Recorded information: Begin

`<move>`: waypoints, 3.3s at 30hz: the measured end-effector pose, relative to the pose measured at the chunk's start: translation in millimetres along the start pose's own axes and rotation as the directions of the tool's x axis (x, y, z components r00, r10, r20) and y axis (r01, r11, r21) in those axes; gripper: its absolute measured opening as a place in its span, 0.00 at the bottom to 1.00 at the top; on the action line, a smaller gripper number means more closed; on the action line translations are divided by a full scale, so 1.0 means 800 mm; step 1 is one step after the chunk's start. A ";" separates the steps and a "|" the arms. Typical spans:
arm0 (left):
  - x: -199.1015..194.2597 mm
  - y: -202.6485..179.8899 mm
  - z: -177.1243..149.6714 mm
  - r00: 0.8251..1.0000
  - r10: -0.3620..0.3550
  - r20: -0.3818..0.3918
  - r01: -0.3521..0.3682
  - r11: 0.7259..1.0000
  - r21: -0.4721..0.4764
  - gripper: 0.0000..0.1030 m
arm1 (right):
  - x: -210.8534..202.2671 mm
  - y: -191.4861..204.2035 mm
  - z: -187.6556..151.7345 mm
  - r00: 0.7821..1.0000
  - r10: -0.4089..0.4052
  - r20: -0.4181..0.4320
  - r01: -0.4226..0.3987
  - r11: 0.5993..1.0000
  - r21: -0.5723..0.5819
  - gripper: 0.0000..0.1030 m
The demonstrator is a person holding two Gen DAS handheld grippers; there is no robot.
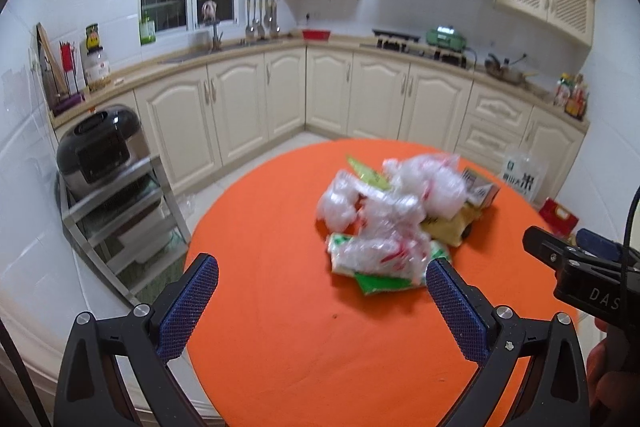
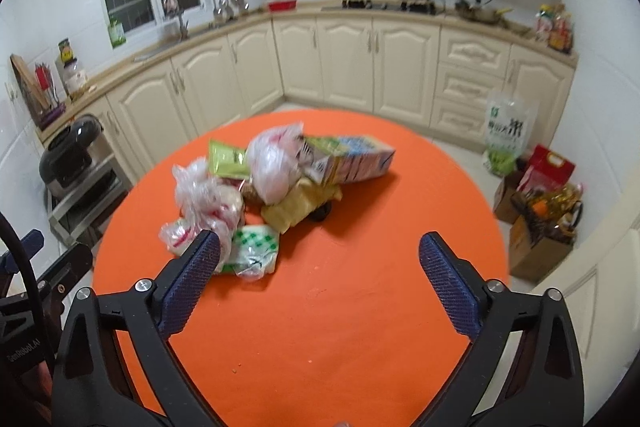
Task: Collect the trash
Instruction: 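Grasp the clear plastic bag with the right gripper while the left tool approaches the pile, then grasp the yellow snack bag with the left gripper while the right gripper holds the plastic bag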
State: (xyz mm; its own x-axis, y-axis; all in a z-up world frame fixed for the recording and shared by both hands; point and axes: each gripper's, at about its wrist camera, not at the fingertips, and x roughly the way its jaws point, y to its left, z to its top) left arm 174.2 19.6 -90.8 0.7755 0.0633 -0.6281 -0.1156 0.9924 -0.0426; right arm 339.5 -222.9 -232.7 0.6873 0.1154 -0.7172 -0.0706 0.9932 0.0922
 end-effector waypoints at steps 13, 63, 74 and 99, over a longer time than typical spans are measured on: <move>0.088 0.036 0.003 0.993 0.028 -0.118 -0.031 0.999 -0.021 0.99 | 0.091 0.050 -0.001 0.983 0.109 -0.144 -0.114 0.993 -0.025 0.93; 0.165 -0.083 0.033 0.984 -0.082 -0.156 0.103 0.986 0.130 0.99 | 0.086 -0.093 -0.038 0.968 0.194 -0.161 -0.165 0.969 0.182 0.42; 0.233 -0.155 0.056 0.978 -0.112 -0.178 0.146 0.971 0.191 0.98 | 0.097 -0.139 -0.030 0.978 0.167 -0.126 -0.134 0.962 0.237 0.42; 0.254 -0.133 0.052 0.933 -0.308 -0.185 0.338 0.927 0.164 0.25 | 0.064 -0.157 -0.040 0.990 0.105 -0.094 -0.076 0.961 0.266 0.42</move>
State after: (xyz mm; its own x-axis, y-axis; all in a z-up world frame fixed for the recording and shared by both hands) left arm 370.0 -68.4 -181.4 0.6448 -0.2658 -0.7167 0.2570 0.9584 -0.1243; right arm 360.9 -341.1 -303.1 0.6047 0.2194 -0.7656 0.0718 0.9424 0.3267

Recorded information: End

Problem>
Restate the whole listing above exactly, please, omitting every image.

Task result>
`<move>`: waypoints, 3.3s at 30hz: the measured end-effector pose, relative to the pose measured at the chunk's start: translation in millimetres along the start pose's own axes and rotation as the directions of the tool's x axis (x, y, z components r00, r10, r20) and y axis (r01, r11, r21) in those axes; gripper: its absolute measured opening as a place in its span, 0.00 at the bottom to 1.00 at the top; on the action line, a smaller gripper number means more closed; on the action line translations are divided by a full scale, so 1.0 means 800 mm; step 1 is one step after the chunk's start. A ";" separates the steps and a "|" the arms. Typical spans:
arm0 (left):
  - x: -199.1015..194.2597 mm
  - y: -202.6485..179.8899 mm
  - z: -177.1243..149.6714 mm
  - r00: 0.8251..1.0000
  - r10: -0.3620..0.3550
  - r20: -0.3818..0.3918
  - r01: -0.3521..0.3682
  - r11: 0.7259..1.0000
  - r21: -0.4721..0.4764
  - gripper: 0.0000..0.1030 m
arm1 (right):
  - x: -210.8534..202.2671 mm
  - y: -191.4861..204.2035 mm
  - z: -187.6556..151.7345 mm
  - r00: 0.7821..1.0000
  - r10: -0.4089..0.4052
  - r20: -0.4181..0.4320
  - r01: -0.4226..0.3987
  - r11: 0.5993..1.0000
  - r21: -0.5723..0.5819
  - gripper: 0.0000..0.1030 m
The demonstrator is a person holding two Gen DAS handheld grippers; there is no robot.
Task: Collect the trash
Instruction: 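Grasp the clear plastic bag with the right gripper while the left tool approaches the pile, then grasp the yellow snack bag with the left gripper while the right gripper holds the plastic bag
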State: (xyz mm; its own x-axis, y-axis; all in a z-up world frame fixed for the recording and shared by both hands; point and axes: each gripper's, at about its wrist camera, not at the fingertips, and x roughly the way its jaws point, y to its left, z to its top) left arm 174.2 19.6 -90.8 0.7755 0.0633 -0.6281 -0.1156 0.9924 -0.0426; right arm 339.5 -222.9 -232.7 0.6873 0.1154 -0.7172 -0.0706 0.9932 0.0922
 end-effector waypoints at steps 13, 63, 74 and 99, over a longer time than typical spans are measured on: <move>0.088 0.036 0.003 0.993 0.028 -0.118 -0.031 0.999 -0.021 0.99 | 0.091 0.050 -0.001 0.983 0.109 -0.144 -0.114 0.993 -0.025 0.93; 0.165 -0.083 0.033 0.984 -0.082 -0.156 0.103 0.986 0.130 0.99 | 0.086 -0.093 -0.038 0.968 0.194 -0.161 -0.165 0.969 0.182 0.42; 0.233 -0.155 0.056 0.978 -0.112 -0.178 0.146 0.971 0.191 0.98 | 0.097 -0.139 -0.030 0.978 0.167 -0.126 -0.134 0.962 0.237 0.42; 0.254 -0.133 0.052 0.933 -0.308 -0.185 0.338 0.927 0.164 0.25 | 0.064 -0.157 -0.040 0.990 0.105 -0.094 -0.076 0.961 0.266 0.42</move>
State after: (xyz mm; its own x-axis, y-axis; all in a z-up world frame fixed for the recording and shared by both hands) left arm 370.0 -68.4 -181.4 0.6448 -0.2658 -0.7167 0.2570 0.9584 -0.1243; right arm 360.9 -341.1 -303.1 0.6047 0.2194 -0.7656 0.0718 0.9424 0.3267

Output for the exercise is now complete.